A disappointing preliminary round highlighted by an upset loss to Slovenia meant Team USA would have to play an extra game just to make the Men’s Ice Hockey Quarterfinals in PyeongChang. But now that the Americans have won that game — a convincing 5-1 win over Slovakia — playing for a medal doesn’t seem like such a long shot anymore.
While the Czech Republic is unbeaten at 3-0 in these Olympics, including an upset win over Canada, it also struggled to put away the Koreans in a 2-1 win to open the tournament. Of the possible quarterfinal opponents, the Czechs are about the best matchup the Americans could have hoped for from a style standpoint. Team USA is built to win with speed, which is not the kind of game the Czechs like to play.
The Americans, who hadn’t played a single game together before the Olympics began, have beaten Slovakia twice and lost their two other games. But they insist they are playing better each game and hope to be hitting their stride at the right time.

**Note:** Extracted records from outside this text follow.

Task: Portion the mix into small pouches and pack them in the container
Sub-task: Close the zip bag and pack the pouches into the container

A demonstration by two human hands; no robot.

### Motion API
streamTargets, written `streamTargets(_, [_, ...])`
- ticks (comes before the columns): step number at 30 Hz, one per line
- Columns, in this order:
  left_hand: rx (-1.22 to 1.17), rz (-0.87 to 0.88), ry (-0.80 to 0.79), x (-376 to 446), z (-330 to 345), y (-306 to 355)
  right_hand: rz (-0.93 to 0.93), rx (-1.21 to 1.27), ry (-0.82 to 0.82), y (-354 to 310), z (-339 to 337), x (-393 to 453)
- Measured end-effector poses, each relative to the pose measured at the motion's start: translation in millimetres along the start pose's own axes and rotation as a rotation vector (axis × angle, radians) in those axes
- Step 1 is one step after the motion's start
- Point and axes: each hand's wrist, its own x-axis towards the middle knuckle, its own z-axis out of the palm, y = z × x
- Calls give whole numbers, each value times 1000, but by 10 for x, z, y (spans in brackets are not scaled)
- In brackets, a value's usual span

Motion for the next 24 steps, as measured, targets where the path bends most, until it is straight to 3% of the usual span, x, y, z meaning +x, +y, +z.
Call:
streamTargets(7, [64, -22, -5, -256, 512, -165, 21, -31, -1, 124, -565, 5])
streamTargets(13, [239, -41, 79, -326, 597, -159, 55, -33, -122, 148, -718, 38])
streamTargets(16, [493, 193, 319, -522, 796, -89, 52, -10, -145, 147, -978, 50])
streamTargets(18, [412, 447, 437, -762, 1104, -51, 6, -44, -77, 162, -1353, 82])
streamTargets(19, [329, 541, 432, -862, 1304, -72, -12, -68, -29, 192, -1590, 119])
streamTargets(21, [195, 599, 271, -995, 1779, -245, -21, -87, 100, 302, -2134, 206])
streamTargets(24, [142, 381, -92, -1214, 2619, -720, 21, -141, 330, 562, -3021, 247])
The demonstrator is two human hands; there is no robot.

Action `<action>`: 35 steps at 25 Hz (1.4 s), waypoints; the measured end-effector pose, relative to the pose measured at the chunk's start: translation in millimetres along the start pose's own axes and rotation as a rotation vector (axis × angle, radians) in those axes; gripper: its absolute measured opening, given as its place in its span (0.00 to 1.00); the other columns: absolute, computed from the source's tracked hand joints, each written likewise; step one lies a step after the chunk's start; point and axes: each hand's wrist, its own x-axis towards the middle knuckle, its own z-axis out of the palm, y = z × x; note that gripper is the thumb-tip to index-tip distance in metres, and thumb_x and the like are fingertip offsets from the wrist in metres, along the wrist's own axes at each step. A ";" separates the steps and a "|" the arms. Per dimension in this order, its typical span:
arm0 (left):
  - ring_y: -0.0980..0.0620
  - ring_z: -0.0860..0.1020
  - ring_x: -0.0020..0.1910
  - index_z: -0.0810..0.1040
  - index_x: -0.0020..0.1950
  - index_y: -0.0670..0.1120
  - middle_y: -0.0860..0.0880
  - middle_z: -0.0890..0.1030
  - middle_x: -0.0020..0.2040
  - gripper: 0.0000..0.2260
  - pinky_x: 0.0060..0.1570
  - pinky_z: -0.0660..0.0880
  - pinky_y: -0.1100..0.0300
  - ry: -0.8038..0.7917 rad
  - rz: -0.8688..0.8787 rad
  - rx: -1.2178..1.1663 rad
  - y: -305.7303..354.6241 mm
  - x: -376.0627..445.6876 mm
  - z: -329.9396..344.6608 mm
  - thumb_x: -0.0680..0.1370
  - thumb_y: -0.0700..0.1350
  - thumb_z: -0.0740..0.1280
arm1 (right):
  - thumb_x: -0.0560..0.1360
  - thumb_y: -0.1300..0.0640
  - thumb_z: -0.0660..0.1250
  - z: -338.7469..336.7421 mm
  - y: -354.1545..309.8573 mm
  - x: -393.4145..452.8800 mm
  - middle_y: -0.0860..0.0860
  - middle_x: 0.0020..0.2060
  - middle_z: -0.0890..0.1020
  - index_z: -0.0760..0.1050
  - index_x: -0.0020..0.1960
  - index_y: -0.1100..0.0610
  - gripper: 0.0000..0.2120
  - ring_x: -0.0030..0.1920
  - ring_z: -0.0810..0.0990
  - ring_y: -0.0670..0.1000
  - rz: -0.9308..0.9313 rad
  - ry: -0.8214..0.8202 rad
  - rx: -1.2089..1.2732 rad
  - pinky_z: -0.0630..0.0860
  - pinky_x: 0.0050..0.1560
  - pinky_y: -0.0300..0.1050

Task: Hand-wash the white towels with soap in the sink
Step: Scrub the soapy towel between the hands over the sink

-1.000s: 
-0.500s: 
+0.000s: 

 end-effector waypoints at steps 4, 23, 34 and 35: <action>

United States vs. Czech Republic
Faceoff: Tuesday, Feb. 20 at 10:10 p.m. ET
TV Channel: CNBC
Three Things to Watch
1. The kids are alright
Team USA brought a handful of college players to go with the old pros playing in European leagues, and it is starting to pay off. Harvard's Ryan Donato scored twice in the 5–1 win over Slovakia, giving him four goals in four games. Troy Terry of Denver University added three assists playing on a line with Donato and former NHLer Mark Arcobello. Jordan Greenway of Boston University has scored just once but at 6’6” and over 225 pounds he brings the kind of size and speed the U.S. is lacking among its older players.
2. Zapolski heating up?
After allowing a couple soft goals in the preliminary round, United States goalie Ryan Zapolski played his best game of the Olympics in the 5–1 win over Slovakia. It will be especially important for Zapolski to be strong early. With the Americans playing for the second day in a row against a rested Czech team, an early deficit could spell the end of the tournament for Team USA. The Czechs love to slow the game down and just grind it out once they get a lead. On the other hand, if Zapolski holds down the fort until the U.S. can find its legs and get the lead, it will force the Czechs to open up their game.
3. Goaltending again key for Czechs
Twenty years ago, the Czech Republic rode its goaltender to an Olympic gold medal. Could history repeat? No one is suggesting Pavel Francouz is Dominik Hasek, but he’s done everything asked of him so far in 2018 — including slamming the door on the Canadians in a shootout. While it is doubtful most North American fans have heard of Francouz, he is not a total unknown. He leads the KHL in save percentage and has stopped 66 of 70 shots (.943 save percentage) so far at the Olympics. Francouz benefits playing behind a team that can shut opponents down, but he also has little margin for error because the Czechs are not built to win high-scoring games.
A chance to play for a medal — and possibly avenge a 4–0 preliminary loss to the Russians — may be enough to spark the U.S to victory. But it’s more likely that the fresher team will find a way to grind out a win and advance.